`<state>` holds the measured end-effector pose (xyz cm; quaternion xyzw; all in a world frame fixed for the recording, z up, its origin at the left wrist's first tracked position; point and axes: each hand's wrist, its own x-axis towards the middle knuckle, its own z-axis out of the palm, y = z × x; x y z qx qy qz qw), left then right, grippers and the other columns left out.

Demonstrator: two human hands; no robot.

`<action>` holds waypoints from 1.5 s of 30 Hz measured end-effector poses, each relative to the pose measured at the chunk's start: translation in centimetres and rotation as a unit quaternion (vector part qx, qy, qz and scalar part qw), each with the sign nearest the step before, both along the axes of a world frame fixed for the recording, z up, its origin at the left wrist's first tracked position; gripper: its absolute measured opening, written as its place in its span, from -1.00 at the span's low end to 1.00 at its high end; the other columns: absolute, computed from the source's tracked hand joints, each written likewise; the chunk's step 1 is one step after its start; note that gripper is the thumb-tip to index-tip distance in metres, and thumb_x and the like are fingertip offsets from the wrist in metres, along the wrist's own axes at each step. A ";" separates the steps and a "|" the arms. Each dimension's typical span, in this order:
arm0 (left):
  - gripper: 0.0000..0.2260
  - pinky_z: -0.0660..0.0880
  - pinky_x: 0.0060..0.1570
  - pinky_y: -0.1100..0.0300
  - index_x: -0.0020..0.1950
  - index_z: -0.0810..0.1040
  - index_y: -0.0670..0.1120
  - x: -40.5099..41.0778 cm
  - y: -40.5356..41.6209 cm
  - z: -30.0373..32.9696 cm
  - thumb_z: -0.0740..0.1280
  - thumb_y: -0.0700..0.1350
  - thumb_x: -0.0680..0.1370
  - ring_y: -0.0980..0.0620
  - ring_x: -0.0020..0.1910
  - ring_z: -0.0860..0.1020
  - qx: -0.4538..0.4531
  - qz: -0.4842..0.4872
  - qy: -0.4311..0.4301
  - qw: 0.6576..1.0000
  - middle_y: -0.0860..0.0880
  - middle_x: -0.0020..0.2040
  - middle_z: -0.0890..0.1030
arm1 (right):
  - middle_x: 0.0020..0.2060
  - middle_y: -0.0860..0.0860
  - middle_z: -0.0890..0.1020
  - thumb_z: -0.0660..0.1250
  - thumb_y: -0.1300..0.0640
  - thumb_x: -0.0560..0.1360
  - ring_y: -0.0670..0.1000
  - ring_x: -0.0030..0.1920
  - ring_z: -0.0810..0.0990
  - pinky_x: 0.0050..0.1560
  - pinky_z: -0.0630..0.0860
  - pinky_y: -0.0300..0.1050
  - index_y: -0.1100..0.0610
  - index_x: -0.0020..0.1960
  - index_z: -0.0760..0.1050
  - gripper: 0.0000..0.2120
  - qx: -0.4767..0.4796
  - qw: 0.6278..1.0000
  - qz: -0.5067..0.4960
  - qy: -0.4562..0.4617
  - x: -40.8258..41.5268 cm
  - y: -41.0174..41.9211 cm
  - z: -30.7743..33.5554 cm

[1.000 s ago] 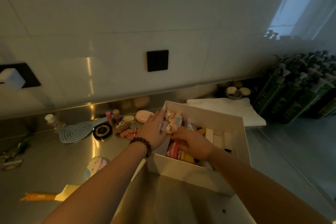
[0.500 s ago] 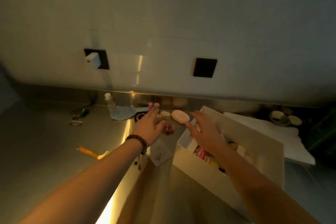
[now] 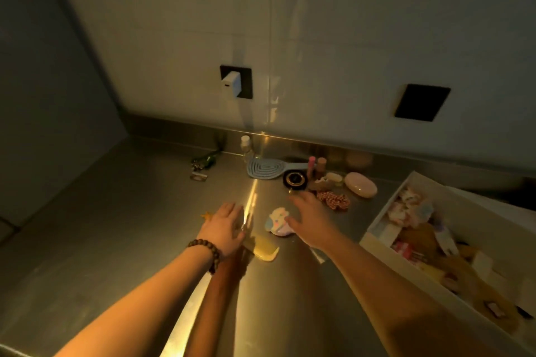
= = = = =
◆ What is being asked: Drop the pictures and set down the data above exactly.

◆ Result of the exercise:
`<state>` holds the measured end-effector pose (xyz cm; quaternion xyzw; all in a world frame fixed for the recording, z up, its origin at the left wrist's first tracked position; point and axes: each hand's wrist, its own x-axis towards the middle knuckle, its own z-axis out of the palm, y = z × x; x y z qx qy qz qw), left then right, grippers and the other columns left out.

Demonstrator: two human hands; no robot.

`<action>` holds waypoints from 1.5 s of 30 Hz measured end-effector poses, each relative to the pose measured at the chunk's start: translation in centimetres and rotation as a unit quaternion (vector part qx, qy, qz and scalar part qw), each with the sign nearest the step before, both along the axes of a world frame fixed for the recording, z up, its origin at the left wrist's first tracked position; gripper: its absolute measured opening, written as its place in its span, from -1.00 at the span's low end to 1.00 at its high end; the other columns: absolute, computed from the source's tracked hand joints, each written likewise; the chunk's step 1 is one step after its start; note that gripper is the thumb-tip to index-tip distance in metres, and thumb_x and the like are fingertip offsets from the wrist in metres, along the wrist's own axes at each step. A ";" separates the steps and a "|" the arms. Each dimension's typical span, in this order:
arm0 (left):
  - gripper: 0.0000..0.2260
  - pinky_z: -0.0660..0.0880
  - pinky_x: 0.0060..0.1570
  - pinky_y: -0.1100..0.0300
  - index_x: -0.0020..0.1950
  - index_z: -0.0810..0.1040
  - index_y: -0.0670..0.1120
  - x: -40.5099..41.0778 cm
  - y: -40.5356..41.6209 cm
  - z: -30.0373..32.9696 cm
  - thumb_z: -0.0740..0.1280
  - thumb_y: -0.0700..0.1350
  - thumb_x: -0.0680..0.1370
  - ring_y: -0.0980..0.0620
  - ring_x: -0.0020..0.1910
  - ring_z: -0.0860..0.1020
  - qx: -0.4538..0.4531
  - qz: -0.4842..0.4872
  - qy: -0.4311..0.4301
  - qw: 0.6576..1.0000
  - middle_y: -0.0860..0.0880
  - middle_x: -0.0020..0.2040
  - middle_z: -0.0890..0.1030
arm1 (right):
  - middle_x: 0.0020..0.2060
  - middle_y: -0.0860..0.0860
  - middle_z: -0.0890..0.1020
  - thumb_z: -0.0660..0.1250
  - thumb_y: -0.1300..0.0640
  - thumb_x: -0.0560..0.1360
  - ring_y: -0.0670..0.1000
  - ring_x: -0.0030..0.1920
  - ring_z: -0.0810..0.0990
  - pinky_x: 0.0050..0.1560
  - pinky_z: -0.0630..0.0860
  - pinky_y: -0.0300..0.1050
  - index_y: -0.1100..0.0610
  - index_x: -0.0020..0.1960
  - index_z: -0.0760..0.1050
  - gripper: 0.0000..0.2120
  - qx: -0.4767..0.4796
  - qw: 0.6278..1.0000
  - qz: -0.5067..0.4960
  - qy: -0.4562..0.4617
  - x: -40.8258..41.5268 cm
  - y: -41.0174..41.9211 cm
  - z: -30.7743..33.5554 cm

[1.000 s ago] 
[0.500 s ago] 
[now] 

This exercise is now fully answered.